No terceiro dia de jornada encontram o castelo. O mago recebeu muito bem os estrangeiros em seu palácio. Depois de ouvir a história, explicou o que havia acontecido: “-Todo ano que termina com o número quatro; quatro planetas do sistema solar se alinham. Exatamente na metade do outono quando, faltam quarenta dias pro solstício de verão no hemisfério sul. Se no exato momento do alinhamento, um menino que tenha quatro anos, iniciar um choro, por um motivo muito necessário, em qualquer parte da terra, desencadeia-se um campo de energia cósmica, do espaço sideral que faz com que aquela criança, e quem dela estiver próximo  encolha.

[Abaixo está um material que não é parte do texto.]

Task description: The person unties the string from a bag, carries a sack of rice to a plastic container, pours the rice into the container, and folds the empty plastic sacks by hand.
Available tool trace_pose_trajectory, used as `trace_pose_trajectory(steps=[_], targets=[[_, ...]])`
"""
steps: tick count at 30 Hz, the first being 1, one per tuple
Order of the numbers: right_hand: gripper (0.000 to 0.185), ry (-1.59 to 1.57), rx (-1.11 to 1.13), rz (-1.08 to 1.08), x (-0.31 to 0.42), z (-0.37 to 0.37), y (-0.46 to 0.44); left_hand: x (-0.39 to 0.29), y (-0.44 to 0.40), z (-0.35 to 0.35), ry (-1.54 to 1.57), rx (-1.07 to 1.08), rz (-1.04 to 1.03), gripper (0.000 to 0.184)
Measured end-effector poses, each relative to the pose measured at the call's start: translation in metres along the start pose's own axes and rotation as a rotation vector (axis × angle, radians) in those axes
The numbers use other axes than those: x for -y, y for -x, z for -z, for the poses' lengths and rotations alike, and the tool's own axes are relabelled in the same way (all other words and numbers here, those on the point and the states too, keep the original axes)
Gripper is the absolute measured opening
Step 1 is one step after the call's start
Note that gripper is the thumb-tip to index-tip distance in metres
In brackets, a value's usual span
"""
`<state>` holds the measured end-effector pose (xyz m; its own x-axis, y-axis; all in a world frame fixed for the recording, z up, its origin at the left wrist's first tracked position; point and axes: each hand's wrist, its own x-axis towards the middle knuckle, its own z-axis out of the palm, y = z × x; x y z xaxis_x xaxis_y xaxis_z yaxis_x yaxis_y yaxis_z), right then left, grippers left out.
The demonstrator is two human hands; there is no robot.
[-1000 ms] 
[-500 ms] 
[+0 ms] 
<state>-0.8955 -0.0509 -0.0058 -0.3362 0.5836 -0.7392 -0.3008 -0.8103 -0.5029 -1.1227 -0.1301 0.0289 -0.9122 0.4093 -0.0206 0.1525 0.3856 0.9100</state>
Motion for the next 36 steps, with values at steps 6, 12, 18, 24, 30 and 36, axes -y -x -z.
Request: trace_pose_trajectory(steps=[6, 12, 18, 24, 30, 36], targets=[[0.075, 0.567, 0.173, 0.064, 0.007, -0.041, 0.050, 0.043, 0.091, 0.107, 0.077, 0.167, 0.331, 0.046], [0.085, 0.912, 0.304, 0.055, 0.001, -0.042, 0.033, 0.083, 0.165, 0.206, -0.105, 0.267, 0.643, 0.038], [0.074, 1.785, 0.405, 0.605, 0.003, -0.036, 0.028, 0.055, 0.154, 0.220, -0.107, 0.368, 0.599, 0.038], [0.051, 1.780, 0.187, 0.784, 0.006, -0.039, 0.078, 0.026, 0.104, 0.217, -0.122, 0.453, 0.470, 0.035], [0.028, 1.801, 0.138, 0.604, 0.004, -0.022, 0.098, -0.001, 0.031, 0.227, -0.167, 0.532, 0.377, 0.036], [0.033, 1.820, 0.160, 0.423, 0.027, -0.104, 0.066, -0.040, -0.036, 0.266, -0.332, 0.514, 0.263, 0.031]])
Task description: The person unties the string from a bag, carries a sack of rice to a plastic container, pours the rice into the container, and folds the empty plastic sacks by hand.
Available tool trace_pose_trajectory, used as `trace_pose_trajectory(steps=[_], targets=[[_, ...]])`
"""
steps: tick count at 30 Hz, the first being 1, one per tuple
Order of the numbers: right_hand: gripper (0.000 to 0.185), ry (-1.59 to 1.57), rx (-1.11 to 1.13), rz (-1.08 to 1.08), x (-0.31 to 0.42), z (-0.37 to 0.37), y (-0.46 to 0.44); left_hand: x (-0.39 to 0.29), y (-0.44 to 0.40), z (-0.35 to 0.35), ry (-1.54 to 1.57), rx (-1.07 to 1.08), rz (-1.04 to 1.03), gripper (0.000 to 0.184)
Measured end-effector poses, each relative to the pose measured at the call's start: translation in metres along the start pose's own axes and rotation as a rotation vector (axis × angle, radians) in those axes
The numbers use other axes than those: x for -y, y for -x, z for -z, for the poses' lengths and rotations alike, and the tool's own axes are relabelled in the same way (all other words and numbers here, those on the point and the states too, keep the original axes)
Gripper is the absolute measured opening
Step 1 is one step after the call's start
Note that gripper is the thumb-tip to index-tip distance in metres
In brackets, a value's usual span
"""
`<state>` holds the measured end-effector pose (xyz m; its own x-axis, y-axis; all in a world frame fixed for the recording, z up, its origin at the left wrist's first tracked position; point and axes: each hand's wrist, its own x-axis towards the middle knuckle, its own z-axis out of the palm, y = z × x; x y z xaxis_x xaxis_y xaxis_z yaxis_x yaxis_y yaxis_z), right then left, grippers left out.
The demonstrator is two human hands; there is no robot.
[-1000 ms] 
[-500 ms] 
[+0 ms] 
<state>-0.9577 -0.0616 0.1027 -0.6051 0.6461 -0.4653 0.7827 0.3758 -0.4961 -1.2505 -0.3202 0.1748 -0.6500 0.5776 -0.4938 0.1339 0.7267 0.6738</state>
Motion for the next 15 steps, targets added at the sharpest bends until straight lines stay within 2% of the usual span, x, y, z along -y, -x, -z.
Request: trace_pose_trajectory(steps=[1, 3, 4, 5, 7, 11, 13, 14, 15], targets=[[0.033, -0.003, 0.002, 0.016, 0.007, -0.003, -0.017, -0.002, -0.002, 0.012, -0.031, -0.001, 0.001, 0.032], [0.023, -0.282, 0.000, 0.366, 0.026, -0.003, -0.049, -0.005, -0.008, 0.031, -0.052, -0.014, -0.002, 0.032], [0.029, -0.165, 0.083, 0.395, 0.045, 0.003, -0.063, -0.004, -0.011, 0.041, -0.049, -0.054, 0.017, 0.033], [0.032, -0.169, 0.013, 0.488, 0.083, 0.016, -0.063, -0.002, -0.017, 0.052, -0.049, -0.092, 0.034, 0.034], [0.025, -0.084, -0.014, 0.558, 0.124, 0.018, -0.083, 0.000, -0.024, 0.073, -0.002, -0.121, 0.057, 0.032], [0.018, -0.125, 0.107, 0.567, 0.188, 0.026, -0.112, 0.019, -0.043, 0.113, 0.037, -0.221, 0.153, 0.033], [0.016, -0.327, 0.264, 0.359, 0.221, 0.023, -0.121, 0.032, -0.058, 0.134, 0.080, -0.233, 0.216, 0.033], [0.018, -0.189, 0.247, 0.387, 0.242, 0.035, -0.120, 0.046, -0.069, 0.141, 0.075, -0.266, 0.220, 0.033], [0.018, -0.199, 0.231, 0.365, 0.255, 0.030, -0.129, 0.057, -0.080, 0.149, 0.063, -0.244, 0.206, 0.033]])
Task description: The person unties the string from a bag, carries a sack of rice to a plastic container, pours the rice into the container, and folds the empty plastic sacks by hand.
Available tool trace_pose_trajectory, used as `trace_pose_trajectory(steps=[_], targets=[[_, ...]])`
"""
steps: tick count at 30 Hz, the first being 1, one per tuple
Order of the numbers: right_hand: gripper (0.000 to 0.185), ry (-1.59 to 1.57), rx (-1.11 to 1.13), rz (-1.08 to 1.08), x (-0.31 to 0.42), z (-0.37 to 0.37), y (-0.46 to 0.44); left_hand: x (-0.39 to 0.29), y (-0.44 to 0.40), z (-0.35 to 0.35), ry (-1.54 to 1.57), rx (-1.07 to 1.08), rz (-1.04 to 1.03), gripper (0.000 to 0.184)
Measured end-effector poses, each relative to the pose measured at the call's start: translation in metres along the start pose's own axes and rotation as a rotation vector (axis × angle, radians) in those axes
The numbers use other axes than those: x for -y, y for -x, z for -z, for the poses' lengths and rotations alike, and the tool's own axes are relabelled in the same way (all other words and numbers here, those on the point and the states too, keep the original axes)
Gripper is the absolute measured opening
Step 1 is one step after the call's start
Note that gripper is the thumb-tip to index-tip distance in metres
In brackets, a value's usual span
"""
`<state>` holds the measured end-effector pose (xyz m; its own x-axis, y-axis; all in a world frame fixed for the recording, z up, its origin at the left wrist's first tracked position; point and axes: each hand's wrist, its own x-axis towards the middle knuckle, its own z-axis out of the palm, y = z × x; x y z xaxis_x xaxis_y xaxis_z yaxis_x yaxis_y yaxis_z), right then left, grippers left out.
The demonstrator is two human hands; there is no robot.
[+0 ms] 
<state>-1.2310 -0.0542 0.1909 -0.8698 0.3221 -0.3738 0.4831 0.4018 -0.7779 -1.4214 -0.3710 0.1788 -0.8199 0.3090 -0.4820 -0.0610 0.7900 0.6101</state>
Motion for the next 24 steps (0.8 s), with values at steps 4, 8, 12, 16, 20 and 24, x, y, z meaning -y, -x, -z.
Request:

O problema é o antídoto. É preciso que a bisavó do infante esteja pensando nele, no exato momento do realinhamento, quando a terra e os outros três planetas voltarão as suas órbitas de origem, o que acontecerá daqui a sete dias.”  
                 
Minha mãe estava só. Era noite. A luz fluorescente da cozinha derramava-se sobre seus cabelos brancos. Tornando assim, ainda mais brancos. Tomou café. Sentou-se a sua poltrona. Pôs-se a folhear o calendário: a folhinha do Coração de Jesus.  Em que dia do mês estava? Perdera a conta. A velhice tem dessas coisas, a gente esquece o dia, o mês, e até em que ano se está. As horas passavam a passo de tartaruga.  E vieram velhas recordações. O dia em que morrera seu pai.  Veio o padre Moisés para as exéquias. Teria o sacerdote afirmado: “-Tomaz, morreu num grande dia: 25 de março dia da Anunciação!” E lhe ocorreu um pensamento: “-Um de meus filhos tem um neto, com o nome de meu pai, só que ao invés de Tomaz chama-se Thomas.”